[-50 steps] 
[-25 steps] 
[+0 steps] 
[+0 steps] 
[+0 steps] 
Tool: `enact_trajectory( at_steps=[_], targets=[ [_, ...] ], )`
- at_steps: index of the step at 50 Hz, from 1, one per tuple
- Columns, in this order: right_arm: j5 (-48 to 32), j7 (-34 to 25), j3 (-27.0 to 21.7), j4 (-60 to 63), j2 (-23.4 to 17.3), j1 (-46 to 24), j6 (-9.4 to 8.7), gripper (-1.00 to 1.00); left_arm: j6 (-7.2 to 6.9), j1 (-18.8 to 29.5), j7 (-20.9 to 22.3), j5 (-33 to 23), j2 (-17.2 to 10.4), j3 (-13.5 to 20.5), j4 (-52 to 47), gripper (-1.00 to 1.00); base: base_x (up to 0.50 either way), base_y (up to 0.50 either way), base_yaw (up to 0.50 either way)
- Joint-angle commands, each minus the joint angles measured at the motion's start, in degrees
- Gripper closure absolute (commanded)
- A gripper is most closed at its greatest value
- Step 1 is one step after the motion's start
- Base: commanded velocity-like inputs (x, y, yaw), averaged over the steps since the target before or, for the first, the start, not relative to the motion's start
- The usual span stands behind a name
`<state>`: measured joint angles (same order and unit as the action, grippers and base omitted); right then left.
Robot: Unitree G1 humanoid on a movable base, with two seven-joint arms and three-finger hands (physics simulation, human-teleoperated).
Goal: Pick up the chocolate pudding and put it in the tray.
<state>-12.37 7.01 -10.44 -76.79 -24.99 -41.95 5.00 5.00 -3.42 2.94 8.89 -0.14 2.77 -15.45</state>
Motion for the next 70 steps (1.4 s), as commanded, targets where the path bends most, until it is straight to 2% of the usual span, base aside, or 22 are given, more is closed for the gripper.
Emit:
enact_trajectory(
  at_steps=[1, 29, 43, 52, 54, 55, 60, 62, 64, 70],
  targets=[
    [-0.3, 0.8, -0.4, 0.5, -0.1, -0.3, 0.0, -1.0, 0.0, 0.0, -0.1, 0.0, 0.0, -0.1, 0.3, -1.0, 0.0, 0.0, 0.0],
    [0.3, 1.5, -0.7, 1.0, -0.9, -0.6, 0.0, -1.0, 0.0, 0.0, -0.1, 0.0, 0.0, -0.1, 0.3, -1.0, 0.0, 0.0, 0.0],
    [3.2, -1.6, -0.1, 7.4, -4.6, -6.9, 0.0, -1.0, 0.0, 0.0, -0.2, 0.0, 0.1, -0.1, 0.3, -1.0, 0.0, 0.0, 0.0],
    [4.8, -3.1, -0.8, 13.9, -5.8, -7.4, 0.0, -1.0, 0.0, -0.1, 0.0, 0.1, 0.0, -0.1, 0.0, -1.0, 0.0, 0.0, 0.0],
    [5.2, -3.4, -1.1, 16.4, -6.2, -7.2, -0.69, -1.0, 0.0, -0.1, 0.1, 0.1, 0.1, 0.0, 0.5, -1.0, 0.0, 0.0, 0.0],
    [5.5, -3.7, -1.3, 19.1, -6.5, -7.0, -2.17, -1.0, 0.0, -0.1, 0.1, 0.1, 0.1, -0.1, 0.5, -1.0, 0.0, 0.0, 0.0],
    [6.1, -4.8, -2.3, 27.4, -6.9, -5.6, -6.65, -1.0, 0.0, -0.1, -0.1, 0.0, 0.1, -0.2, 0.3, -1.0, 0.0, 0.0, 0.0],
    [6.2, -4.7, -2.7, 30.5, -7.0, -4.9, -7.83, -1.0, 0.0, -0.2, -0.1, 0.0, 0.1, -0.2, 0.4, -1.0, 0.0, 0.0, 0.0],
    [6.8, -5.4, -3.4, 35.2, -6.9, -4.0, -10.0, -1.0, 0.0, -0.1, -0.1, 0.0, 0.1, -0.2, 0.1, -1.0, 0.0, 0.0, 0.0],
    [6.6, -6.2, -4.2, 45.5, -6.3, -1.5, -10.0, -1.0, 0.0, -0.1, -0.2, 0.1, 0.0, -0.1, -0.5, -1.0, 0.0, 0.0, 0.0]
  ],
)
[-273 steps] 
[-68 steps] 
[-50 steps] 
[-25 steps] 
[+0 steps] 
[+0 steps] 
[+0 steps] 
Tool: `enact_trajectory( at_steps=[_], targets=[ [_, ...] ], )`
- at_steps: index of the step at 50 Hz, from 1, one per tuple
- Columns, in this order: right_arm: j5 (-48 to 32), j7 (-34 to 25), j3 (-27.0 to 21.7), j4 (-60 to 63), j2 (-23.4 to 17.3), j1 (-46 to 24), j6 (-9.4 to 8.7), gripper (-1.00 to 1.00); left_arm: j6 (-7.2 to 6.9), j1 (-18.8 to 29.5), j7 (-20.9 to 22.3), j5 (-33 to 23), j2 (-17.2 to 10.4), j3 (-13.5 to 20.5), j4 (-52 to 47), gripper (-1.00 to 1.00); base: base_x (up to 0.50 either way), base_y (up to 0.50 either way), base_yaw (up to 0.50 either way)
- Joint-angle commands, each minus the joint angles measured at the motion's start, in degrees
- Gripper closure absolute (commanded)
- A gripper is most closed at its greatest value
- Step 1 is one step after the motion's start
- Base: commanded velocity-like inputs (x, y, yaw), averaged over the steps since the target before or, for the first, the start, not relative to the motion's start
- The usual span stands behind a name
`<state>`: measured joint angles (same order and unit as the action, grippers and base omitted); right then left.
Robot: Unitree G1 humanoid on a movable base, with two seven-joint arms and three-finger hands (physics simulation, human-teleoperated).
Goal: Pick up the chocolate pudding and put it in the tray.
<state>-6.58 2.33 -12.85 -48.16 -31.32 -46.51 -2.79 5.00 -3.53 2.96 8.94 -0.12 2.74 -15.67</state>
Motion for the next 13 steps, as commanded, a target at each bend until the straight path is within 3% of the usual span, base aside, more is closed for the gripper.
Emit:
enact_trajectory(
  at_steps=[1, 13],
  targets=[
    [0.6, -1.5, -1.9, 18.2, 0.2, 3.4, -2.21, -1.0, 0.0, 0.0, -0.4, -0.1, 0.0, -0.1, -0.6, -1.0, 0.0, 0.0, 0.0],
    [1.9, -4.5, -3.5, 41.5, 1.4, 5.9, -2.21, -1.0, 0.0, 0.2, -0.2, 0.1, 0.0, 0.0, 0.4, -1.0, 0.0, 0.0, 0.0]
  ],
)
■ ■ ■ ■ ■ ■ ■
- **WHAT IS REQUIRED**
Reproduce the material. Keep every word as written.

- **SOLUTION TO THIS EXERCISE**
[-50 steps] 
[-25 steps] 
[+0 steps] 
[+0 steps] 
[+0 steps] 
Tool: `enact_trajectory( at_steps=[_], targets=[ [_, ...] ], )`
- at_steps: index of the step at 50 Hz, from 1, one per tuple
- Columns, in this order: right_arm: j5 (-48 to 32), j7 (-34 to 25), j3 (-27.0 to 21.7), j4 (-60 to 63), j2 (-23.4 to 17.3), j1 (-46 to 24), j6 (-9.4 to 8.7), gripper (-1.00 to 1.00); left_arm: j6 (-7.2 to 6.9), j1 (-18.8 to 29.5), j7 (-20.9 to 22.3), j5 (-33 to 23), j2 (-17.2 to 10.4), j3 (-13.5 to 20.5), j4 (-52 to 47), gripper (-1.00 to 1.00); base: base_x (up to 0.50 either way), base_y (up to 0.50 either way), base_yaw (up to 0.50 either way)
- Joint-angle commands, each minus the joint angles measured at the motion's start, in degrees
- Gripper closure absolute (commanded)
- A gripper is most closed at its greatest value
- Step 1 is one step after the motion's start
- Base: commanded velocity-like inputs (x, y, yaw), averaged over the steps since the target before or, for the first, the start, not relative to the motion's start
- The usual span stands behind a name
`<state>`: measured joint angles (same order and unit as the action, grippers and base omitted); right then left.
Robot: Unitree G1 humanoid on a movable base, with two seven-joint arms and three-finger hands (physics simulation, human-teleoperated).
Goal: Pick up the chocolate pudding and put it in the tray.
<state>-12.37 7.01 -10.44 -76.79 -24.99 -41.95 5.00 5.00 -3.42 2.94 8.89 -0.14 2.77 -15.45</state>
Motion for the next 70 steps (1.4 s), as commanded, targets where the path bends most, until it is straight to 2% of the usual span, base aside, or 22 are given, more is closed for the gripper.
Emit:
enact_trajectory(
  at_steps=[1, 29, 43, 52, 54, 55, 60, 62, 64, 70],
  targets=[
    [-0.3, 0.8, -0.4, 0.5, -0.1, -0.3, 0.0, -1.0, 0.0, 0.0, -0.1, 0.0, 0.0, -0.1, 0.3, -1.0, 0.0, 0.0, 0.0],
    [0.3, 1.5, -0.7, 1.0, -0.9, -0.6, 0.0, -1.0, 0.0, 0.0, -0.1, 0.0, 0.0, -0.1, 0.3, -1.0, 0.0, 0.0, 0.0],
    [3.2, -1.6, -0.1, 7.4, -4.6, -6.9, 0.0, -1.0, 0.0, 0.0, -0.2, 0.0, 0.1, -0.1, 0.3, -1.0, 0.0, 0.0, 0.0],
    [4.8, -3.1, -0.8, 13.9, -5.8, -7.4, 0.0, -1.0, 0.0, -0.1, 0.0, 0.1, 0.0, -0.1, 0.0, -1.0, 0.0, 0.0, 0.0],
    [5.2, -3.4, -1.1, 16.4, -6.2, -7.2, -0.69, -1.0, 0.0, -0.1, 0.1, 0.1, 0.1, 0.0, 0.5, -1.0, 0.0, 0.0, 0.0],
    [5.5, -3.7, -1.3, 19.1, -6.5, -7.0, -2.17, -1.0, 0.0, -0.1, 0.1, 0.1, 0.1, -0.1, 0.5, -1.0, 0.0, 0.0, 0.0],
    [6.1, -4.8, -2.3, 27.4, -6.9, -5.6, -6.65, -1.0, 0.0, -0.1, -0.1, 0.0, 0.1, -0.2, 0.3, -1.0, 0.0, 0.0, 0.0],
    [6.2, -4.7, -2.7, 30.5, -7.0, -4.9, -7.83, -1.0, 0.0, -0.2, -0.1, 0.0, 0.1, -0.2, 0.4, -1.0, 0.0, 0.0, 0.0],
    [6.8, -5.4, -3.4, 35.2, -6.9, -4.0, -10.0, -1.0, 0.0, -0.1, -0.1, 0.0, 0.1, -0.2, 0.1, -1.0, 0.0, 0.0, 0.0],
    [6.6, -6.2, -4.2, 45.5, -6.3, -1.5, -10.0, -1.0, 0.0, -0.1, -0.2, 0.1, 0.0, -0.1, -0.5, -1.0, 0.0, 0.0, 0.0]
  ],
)
[-273 steps] 
[-68 steps] 
[-50 steps] 
[-25 steps] 
[+0 steps] 
[+0 steps] 
[+0 steps] 
Tool: `enact_trajectory( at_steps=[_], targets=[ [_, ...] ], )`
- at_steps: index of the step at 50 Hz, from 1, one per tuple
- Columns, in this order: right_arm: j5 (-48 to 32), j7 (-34 to 25), j3 (-27.0 to 21.7), j4 (-60 to 63), j2 (-23.4 to 17.3), j1 (-46 to 24), j6 (-9.4 to 8.7), gripper (-1.00 to 1.00); left_arm: j6 (-7.2 to 6.9), j1 (-18.8 to 29.5), j7 (-20.9 to 22.3), j5 (-33 to 23), j2 (-17.2 to 10.4), j3 (-13.5 to 20.5), j4 (-52 to 47), gripper (-1.00 to 1.00); base: base_x (up to 0.50 either way), base_y (up to 0.50 either way), base_yaw (up to 0.50 either way)
- Joint-angle commands, each minus the joint angles measured at the motion's start, in degrees
- Gripper closure absolute (commanded)
- A gripper is most closed at its greatest value
- Step 1 is one step after the motion's start
- Base: commanded velocity-like inputs (x, y, yaw), averaged over the steps since the target before or, for the first, the start, not relative to the motion's start
- The usual span stands behind a name
`<state>`: measured joint angles (same order and unit as the action, grippers and base omitted); right then left.
Robot: Unitree G1 humanoid on a movable base, with two seven-joint arms and three-finger hands (physics simulation, human-teleoperated).
Goal: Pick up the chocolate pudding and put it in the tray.
<state>-6.58 2.33 -12.85 -48.16 -31.32 -46.51 -2.79 5.00 -3.53 2.96 8.94 -0.12 2.74 -15.67</state>
Motion for the next 13 steps, as commanded, a target at each bend until the straight path is within 3% of the usual span, base aside, more is closed for the gripper.
Emit:
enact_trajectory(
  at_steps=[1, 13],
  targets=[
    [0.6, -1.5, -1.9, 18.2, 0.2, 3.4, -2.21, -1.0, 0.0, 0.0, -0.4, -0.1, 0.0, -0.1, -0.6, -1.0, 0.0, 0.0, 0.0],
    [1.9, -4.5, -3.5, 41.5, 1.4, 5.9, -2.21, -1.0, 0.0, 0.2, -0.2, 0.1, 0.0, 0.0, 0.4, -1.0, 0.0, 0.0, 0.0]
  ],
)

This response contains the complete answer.